RC44 Puerto Sotogrande Cup - Tacticians have their work cut out
by Jessica Gray on 27 Jun 2014
For the opening fleet races at the RC44 Puerto Sotogrande Cup, there was another day of the same great conditions, with Mediterranean sun and wind in abundant supply, but once again an awkward offshore breeze was blowing. With wind shifts often as large as 50 degrees, the tacticians had their work cut out for them.
RC44 fleet in Sotogrande RC44 Class/MartinezStudio.es
Trying to avoid high scores was the name of the game today and the team that achieved this best was Peninsula Petroleum, the new fleet racing series leader in the 2014 RC44 Championship.
'Overall it was a good result,' said Peninsula Petroleum’s owner, John Bassadone. 'Everyone had a mixed day. We managed to be consistent. It was very, very tricky on the race course with the wind direction, but at the same time it gave you a few possibilities to recover. All in all it was very enjoyable.'
While Sotogrande lies close to Bassadone’s homeport of Gibraltar, he denies Peninsula Petroleum holds a ‘home team advantage’ for while the giant Andalucian residential and marina complex has excellent facilities, it rarely hosts yacht races.

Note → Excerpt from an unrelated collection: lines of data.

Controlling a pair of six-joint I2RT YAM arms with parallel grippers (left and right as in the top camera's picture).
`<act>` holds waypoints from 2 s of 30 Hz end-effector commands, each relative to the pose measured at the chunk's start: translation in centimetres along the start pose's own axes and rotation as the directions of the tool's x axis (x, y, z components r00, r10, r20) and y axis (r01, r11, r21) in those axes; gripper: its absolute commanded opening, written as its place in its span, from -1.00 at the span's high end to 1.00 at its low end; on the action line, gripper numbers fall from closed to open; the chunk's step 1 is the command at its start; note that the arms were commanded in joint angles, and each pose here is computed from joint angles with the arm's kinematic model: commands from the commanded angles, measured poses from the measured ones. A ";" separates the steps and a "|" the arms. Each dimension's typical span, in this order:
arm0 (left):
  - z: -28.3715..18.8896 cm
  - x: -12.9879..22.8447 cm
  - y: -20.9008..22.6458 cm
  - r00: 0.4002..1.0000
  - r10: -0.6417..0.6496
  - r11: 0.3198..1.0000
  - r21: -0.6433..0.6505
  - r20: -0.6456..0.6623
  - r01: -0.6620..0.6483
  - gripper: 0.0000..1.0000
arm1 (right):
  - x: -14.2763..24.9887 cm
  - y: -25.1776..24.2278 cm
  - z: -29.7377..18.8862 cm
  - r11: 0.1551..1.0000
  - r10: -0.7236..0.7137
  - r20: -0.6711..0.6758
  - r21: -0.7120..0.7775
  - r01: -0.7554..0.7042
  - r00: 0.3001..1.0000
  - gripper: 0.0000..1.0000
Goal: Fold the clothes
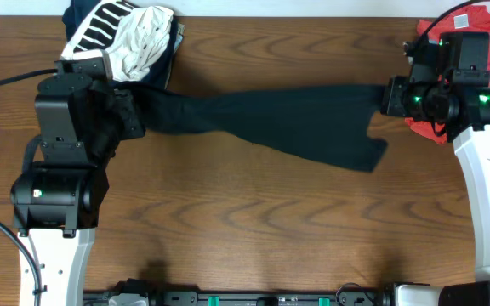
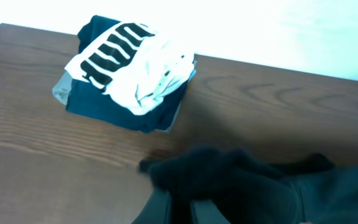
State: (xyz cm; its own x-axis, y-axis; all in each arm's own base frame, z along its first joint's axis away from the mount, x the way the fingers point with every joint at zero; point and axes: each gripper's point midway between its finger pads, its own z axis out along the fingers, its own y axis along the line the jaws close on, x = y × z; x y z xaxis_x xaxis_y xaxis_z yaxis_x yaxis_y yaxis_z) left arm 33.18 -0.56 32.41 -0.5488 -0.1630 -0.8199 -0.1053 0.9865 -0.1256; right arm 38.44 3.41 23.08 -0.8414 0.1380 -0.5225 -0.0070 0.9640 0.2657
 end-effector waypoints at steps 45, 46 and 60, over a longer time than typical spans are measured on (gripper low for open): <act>10.7 9.4 1.8 0.892 0.010 0.993 -0.098 -0.452 -0.060 0.88 | 13.1 -0.3 16.0 0.998 -0.063 -0.466 -0.029 0.056 0.883 0.73; 10.7 9.4 1.8 0.892 0.010 0.993 -0.098 -0.453 -0.061 0.88 | 13.3 -0.1 16.1 0.998 -0.062 -0.471 -0.041 0.048 0.880 0.63; 10.7 9.5 1.8 0.891 0.010 0.993 -0.098 -0.453 -0.061 0.88 | 18.8 0.6 14.9 1.000 -0.006 -0.619 0.009 0.015 0.785 0.24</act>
State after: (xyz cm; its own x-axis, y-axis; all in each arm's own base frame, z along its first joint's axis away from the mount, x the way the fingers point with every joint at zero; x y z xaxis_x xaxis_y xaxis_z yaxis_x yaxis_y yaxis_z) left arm 36.34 -0.58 18.03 -0.8704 -0.1483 -0.4696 -0.1501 0.9881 -0.0338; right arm 31.33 9.84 1.97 -0.9951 -0.0682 0.0718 -0.0450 0.9574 0.2853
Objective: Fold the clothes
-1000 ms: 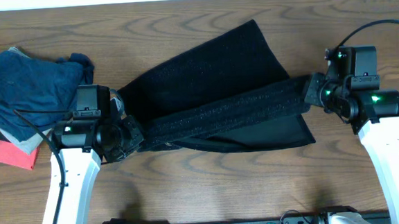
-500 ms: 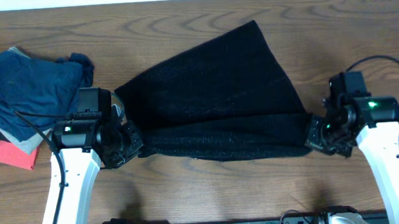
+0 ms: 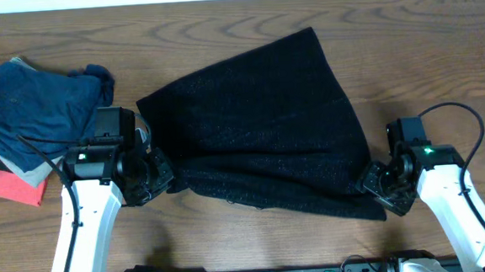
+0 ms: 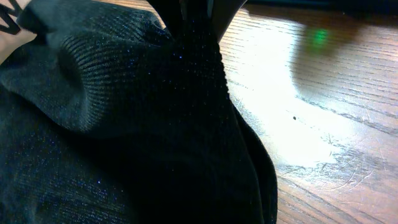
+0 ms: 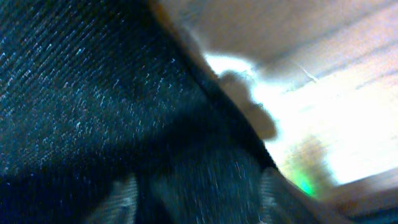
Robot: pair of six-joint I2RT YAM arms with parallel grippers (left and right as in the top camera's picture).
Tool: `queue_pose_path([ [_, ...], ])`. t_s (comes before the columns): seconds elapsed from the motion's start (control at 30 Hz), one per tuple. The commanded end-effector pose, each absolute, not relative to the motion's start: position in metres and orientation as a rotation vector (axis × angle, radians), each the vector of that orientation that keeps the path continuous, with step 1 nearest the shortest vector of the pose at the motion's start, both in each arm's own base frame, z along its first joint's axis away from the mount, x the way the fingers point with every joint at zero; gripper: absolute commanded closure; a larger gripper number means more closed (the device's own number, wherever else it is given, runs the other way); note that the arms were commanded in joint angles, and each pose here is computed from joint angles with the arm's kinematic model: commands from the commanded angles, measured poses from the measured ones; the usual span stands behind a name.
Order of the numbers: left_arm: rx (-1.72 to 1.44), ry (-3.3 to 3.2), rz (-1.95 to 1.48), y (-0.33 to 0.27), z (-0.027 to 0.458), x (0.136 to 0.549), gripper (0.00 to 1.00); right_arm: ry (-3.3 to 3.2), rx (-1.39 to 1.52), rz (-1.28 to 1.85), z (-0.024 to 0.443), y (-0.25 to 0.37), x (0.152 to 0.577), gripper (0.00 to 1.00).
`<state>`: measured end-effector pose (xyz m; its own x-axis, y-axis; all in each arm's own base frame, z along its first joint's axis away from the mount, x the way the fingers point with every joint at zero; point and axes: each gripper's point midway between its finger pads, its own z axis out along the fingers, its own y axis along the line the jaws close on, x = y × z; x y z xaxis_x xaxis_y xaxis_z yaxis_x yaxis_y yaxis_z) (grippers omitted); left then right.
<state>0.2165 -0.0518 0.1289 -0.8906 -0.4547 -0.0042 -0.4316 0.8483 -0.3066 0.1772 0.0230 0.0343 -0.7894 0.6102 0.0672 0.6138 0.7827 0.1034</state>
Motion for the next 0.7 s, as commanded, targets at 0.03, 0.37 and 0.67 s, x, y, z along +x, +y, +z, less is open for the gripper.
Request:
queue_pose_path([
  [0.03,-0.738,2.929,-0.417,-0.045,0.13,0.219,0.94,-2.894,-1.121,-0.159,0.024,0.019,0.17,0.27],
  [0.37,-0.712,2.937,-0.414,-0.045,0.129,0.218,0.94,-2.982,-1.185,-0.25,0.017,0.02,0.196,0.26],
  [0.67,-0.712,2.938,-0.414,-0.045,0.129,0.218,0.94,-3.154,-1.078,-0.252,0.022,0.014,0.223,0.22],
])
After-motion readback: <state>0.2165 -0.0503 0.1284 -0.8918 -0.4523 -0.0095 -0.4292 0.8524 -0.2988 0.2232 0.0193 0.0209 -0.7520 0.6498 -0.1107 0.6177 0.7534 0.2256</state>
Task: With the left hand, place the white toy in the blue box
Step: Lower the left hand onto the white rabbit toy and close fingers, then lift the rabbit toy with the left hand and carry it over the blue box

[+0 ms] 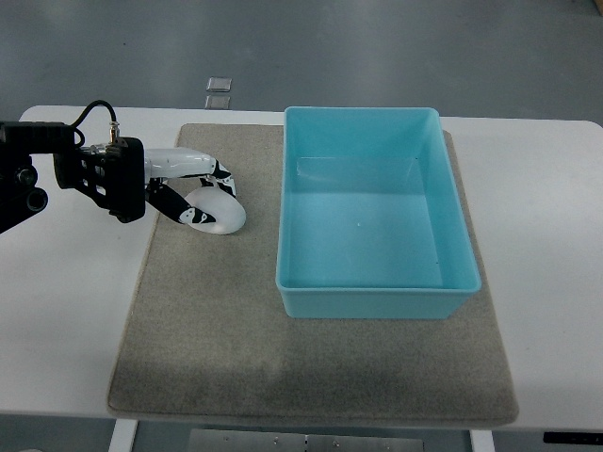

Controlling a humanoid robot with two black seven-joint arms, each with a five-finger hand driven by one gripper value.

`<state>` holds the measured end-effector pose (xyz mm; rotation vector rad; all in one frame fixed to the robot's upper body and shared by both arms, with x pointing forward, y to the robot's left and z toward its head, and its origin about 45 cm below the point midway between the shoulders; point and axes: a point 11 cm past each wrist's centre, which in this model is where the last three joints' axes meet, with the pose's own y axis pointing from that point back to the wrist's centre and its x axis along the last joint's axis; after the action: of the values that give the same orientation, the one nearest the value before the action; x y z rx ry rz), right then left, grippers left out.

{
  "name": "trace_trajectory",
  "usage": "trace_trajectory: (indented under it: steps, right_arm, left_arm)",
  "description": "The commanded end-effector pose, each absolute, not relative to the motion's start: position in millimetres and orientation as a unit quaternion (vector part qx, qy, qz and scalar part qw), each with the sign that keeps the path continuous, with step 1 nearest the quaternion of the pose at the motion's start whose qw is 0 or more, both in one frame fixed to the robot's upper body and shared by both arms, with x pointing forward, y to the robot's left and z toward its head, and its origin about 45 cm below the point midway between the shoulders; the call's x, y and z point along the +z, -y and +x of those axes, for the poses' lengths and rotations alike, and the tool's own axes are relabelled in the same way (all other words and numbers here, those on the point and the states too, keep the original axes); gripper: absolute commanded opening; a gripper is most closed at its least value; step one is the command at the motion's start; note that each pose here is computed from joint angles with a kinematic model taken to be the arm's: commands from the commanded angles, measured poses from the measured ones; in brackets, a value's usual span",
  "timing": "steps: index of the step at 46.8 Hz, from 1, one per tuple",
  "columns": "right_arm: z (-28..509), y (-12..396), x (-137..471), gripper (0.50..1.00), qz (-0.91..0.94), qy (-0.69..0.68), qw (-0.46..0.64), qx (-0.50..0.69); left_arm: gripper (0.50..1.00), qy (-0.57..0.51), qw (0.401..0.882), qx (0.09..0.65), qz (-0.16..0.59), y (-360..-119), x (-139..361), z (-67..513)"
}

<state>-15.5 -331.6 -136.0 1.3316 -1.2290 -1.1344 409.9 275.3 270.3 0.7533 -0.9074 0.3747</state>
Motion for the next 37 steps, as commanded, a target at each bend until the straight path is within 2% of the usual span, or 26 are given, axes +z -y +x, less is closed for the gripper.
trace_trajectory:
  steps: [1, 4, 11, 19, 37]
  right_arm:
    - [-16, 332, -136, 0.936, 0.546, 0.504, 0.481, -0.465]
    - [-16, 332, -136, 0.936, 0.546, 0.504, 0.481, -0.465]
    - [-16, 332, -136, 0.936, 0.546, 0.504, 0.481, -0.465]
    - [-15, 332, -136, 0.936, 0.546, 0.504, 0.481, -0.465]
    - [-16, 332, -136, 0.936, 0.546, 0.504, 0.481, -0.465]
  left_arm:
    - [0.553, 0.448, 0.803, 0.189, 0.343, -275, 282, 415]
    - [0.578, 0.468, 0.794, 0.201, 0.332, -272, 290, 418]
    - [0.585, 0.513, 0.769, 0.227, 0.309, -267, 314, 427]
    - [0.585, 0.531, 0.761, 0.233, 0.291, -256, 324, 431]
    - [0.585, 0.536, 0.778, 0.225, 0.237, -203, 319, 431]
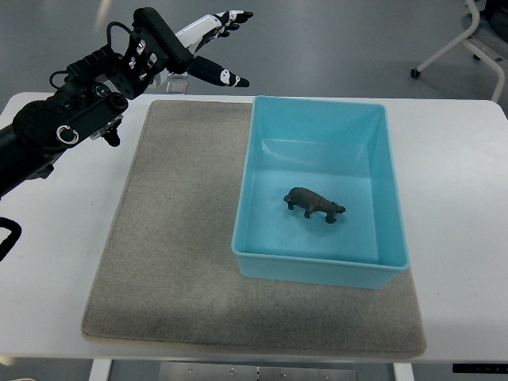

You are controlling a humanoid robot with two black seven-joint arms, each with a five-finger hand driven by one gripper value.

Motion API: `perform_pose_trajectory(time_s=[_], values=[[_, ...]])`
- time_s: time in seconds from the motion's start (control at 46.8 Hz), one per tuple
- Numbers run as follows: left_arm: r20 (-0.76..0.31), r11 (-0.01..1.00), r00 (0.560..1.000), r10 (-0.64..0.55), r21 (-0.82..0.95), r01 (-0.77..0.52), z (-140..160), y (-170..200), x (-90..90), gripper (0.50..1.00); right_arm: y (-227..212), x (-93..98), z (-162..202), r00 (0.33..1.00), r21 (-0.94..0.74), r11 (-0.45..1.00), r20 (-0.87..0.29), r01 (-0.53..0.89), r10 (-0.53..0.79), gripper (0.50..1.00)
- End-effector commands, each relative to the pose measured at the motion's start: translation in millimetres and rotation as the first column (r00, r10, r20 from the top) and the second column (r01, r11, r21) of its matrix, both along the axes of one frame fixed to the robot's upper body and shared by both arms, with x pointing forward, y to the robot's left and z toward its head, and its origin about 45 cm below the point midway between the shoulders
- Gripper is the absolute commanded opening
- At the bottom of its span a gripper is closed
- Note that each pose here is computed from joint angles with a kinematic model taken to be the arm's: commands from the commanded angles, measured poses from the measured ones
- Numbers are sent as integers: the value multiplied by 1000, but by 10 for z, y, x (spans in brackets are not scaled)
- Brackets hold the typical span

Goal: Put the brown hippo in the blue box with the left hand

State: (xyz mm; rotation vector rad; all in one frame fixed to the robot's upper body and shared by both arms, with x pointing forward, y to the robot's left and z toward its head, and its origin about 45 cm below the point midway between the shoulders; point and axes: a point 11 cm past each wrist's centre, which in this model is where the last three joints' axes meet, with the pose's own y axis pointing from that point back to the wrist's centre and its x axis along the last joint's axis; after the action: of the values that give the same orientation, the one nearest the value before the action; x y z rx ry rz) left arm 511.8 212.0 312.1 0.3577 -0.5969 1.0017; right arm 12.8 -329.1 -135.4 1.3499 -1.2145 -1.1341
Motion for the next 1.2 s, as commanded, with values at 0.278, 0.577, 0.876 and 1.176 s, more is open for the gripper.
perform_pose_trajectory(time_s=[0.278,0.577,0.876,1.176], values=[[-129,951,980,151,-250,-180,-101,398,90,996,0,1,0,1000,0,1000,0,0,0,936],[-366,801,895,254,-439,-407,-335,663,115,996,0,1,0,1000,0,1000,0,0,0,936],[-537,533,818,207,-639,-554,-398,829,126,996,0,1,0,1000,0,1000,0,0,0,936],[-529,309,848,25,-803,-510,-453,896,51,996,0,1,0,1000,0,1000,0,0,0,936]])
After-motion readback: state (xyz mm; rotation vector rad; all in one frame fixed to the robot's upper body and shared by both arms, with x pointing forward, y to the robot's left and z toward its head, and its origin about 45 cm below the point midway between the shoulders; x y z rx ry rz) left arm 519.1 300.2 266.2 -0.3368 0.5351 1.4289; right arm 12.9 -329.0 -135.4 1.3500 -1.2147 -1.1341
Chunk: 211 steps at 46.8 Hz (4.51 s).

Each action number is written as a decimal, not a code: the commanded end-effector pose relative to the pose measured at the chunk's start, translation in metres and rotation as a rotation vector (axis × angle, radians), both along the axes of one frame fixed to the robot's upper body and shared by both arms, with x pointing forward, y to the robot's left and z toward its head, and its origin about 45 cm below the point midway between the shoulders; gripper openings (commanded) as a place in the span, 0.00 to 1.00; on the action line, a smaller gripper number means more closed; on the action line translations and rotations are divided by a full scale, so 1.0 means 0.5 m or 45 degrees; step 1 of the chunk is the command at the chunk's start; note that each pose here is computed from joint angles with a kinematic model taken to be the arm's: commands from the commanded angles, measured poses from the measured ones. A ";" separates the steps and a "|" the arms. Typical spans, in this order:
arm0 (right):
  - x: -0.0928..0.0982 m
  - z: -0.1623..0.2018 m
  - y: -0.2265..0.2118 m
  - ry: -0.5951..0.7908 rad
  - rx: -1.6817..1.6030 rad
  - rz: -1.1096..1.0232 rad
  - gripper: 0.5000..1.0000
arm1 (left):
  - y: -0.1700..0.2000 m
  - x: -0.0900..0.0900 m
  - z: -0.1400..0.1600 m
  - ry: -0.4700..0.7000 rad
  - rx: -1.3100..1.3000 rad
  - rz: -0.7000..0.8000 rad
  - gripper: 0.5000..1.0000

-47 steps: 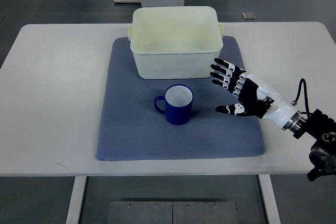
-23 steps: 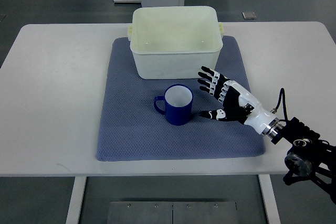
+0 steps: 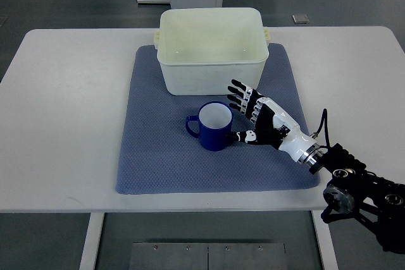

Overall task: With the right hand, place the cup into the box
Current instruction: 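Move the open right hand to the side of the blue mug, then close the right hand fingers around the blue mug body, then lift the blue mug with the right hand above the cream box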

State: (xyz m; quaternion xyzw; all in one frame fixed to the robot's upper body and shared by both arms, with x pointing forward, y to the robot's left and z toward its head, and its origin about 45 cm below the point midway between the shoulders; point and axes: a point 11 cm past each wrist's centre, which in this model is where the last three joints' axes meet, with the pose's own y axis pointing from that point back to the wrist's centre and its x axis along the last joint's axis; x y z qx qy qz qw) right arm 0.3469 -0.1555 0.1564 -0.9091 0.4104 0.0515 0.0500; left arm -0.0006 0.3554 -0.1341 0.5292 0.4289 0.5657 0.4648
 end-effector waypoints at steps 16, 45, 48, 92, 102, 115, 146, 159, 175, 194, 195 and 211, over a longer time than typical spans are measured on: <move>0.002 -0.005 0.035 -0.010 -0.002 -0.021 1.00 | 0.000 -0.002 0.000 0.002 0.000 0.000 1.00; 0.004 -0.030 0.076 -0.007 -0.026 -0.059 1.00 | 0.000 0.000 0.000 0.000 0.000 0.000 1.00; 0.004 -0.034 0.076 -0.005 -0.030 -0.062 1.00 | 0.000 0.000 0.000 0.000 0.000 0.002 1.00; -0.001 -0.051 0.122 -0.015 -0.072 -0.066 0.99 | 0.000 0.000 0.000 0.000 0.000 0.000 1.00; 0.006 -0.041 0.127 -0.031 -0.071 -0.063 0.89 | 0.000 0.000 0.000 0.000 0.000 0.000 1.00; 0.015 -0.050 0.117 -0.036 -0.112 -0.071 0.00 | 0.000 0.000 0.000 0.000 0.000 0.000 1.00; 0.072 0.016 0.048 -0.138 -0.173 -0.046 0.00 | 0.000 0.000 0.000 0.000 0.000 0.000 1.00; 0.105 0.083 -0.033 -0.214 -0.203 -0.089 0.00 | 0.000 -0.002 0.000 0.002 0.000 0.002 1.00; 0.132 0.179 -0.110 -0.300 -0.213 -0.101 0.00 | 0.000 0.000 0.000 0.000 0.000 0.002 1.00; 0.188 0.302 -0.099 -0.355 -0.190 -0.120 0.00 | 0.000 0.000 0.000 0.000 0.000 0.002 1.00; 0.191 0.305 -0.098 -0.355 -0.192 -0.122 0.00 | 0.000 0.000 0.000 0.000 0.000 0.002 1.00; 0.232 0.341 -0.011 -0.349 -0.199 -0.089 0.00 | 0.000 0.000 0.000 0.000 0.000 0.000 1.00</move>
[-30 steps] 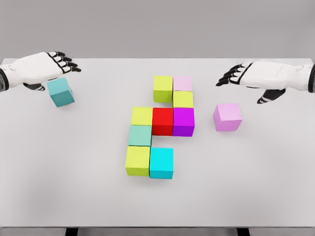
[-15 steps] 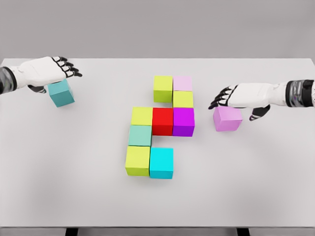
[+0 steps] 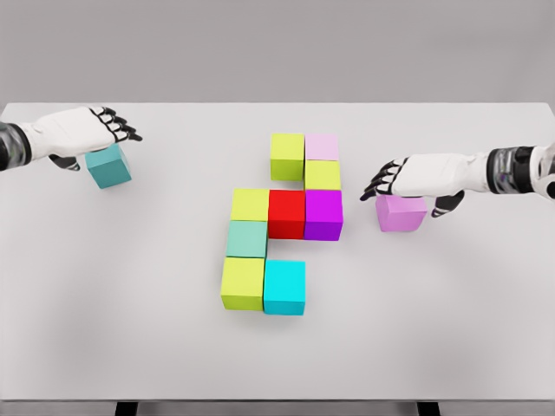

Star of the show today on board Peninsula Petroleum was the team’s tactician Vasco Vascotto. 'The forecast doesn’t help you at all,' advises the Italian. 'Even the starting line doesn’t help you– the only thing you can do is to play the shifts.'
To do this it was vital to maintain an open mind, he continues: 'The most important thing today was to try to sail thinking that ‘something will change’. You have to take the opportunities and the nice shifts when they come, because they will come.' This involved never sailing into a corner and Vascotto agreed that of all the 11 boats competing Peninsula Petroleum was the one which had played the middle of the course the most today.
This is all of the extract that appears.